9th President of Adelphi University
- In office July 1, 2000 – July 1, 2015
- Preceded by: Igor Webb Steven Isenberg (interim)
- Succeeded by: Christine Riordan

2nd President of Ramapo College
- In office June 1, 1985 – June 30, 2000
- Preceded by: George T. Potter
- Succeeded by: Rodney David Smith

Personal details
- Education: Bucknell University (BA) Cornell University (PhD)
- Fields: Higher Education

= Robert A. Scott =

American educator and academic administrator

Robert Allyn Scott is an American educator and academic administrator who served as ninth president of Adelphi University located in Garden City, New York from 2000 to 2015.

== Biography ==
Robert Scott was a member of Bucknell University's class of 1961 with a B.A. in English and received his Ph.D. in Sociology and Organizational Ethnography from Cornell University. He started his career as a member of the Bucknell's Admissions staff in 1965. From 1969 to 1979, he worked at Cornell University, starting as Assistant Dean and then as Associate Dean and Senior Administrator of the College of Arts and Sciences.
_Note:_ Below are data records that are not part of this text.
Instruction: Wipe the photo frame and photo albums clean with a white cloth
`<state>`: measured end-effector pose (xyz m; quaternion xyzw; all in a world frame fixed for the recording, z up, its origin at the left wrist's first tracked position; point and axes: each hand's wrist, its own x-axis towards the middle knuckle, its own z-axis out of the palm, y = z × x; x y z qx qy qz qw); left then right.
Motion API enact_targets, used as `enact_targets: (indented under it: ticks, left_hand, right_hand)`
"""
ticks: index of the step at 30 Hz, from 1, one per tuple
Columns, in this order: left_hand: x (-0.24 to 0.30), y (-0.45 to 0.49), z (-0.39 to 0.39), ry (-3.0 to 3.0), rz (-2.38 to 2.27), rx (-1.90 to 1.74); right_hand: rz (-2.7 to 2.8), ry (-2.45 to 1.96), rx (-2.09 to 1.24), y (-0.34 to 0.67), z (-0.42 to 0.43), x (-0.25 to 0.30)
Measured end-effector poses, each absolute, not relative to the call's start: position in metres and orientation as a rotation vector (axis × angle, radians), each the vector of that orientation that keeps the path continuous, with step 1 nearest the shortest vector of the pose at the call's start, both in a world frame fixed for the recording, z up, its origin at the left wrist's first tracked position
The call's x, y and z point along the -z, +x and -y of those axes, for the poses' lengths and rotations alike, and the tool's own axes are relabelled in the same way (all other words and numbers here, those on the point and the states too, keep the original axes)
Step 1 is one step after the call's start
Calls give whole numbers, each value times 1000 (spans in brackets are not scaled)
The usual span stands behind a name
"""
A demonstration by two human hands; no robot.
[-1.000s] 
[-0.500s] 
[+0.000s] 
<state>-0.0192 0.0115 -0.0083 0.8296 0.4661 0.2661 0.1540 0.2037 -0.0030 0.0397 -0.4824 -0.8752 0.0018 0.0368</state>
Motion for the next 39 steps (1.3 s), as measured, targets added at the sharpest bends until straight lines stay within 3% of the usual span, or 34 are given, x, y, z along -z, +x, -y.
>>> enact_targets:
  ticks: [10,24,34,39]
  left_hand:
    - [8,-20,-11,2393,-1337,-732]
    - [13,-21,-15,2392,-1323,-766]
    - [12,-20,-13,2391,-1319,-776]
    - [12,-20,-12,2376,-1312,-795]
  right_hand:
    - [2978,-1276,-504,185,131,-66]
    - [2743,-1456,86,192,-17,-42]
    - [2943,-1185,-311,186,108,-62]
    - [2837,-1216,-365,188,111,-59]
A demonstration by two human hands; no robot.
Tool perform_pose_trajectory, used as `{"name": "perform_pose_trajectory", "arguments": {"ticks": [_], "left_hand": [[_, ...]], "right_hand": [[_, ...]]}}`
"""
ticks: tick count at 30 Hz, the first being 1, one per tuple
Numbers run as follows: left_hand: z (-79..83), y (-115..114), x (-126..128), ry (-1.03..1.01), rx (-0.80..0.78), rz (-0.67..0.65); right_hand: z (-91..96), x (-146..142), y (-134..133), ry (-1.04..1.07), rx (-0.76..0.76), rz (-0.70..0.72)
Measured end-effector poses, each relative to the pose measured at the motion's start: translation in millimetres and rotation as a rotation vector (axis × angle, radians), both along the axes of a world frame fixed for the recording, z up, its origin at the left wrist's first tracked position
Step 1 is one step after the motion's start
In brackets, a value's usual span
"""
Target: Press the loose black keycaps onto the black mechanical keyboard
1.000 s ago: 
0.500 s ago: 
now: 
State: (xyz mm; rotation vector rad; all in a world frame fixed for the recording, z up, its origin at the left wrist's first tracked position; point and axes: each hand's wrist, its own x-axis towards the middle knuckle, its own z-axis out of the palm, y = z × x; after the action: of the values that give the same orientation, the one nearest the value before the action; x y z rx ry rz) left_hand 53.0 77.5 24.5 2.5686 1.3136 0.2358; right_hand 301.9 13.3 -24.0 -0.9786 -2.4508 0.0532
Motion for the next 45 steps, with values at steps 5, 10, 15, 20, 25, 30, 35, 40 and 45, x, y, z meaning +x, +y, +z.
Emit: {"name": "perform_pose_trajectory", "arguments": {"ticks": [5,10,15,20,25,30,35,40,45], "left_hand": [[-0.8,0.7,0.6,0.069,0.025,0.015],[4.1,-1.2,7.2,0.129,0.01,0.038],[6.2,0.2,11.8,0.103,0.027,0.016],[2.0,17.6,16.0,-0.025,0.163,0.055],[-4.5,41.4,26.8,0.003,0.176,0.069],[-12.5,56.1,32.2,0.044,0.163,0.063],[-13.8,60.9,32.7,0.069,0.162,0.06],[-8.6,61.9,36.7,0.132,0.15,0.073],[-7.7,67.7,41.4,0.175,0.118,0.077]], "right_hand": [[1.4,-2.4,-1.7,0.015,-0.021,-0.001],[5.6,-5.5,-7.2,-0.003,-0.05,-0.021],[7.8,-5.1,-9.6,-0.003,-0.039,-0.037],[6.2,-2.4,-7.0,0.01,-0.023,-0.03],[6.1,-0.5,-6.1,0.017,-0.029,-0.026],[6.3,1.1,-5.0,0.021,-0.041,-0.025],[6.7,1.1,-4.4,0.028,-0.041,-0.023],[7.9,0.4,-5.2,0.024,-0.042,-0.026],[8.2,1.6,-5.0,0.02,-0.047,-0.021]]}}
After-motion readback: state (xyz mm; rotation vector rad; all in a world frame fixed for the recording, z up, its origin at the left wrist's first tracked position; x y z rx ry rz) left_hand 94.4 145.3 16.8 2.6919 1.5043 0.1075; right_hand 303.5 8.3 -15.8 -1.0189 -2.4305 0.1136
He was Assistant Commissioner and Director of Academic Affairs for the Indiana Commission for Higher Education from 1979 to 1985 and was selected as the president of Ramapo College in 1985. He served in that position until he was named the ninth president of Adelphi University in 2000. He retired from the Adelphi presidency in July, 2015.

Scott received numerous awards, including Bucknell's Alumni Association Award for Achievement in a Chosen Profession in 1991. He also received an honorary Doctor of Humane Letters from Ramapo College of New Jersey.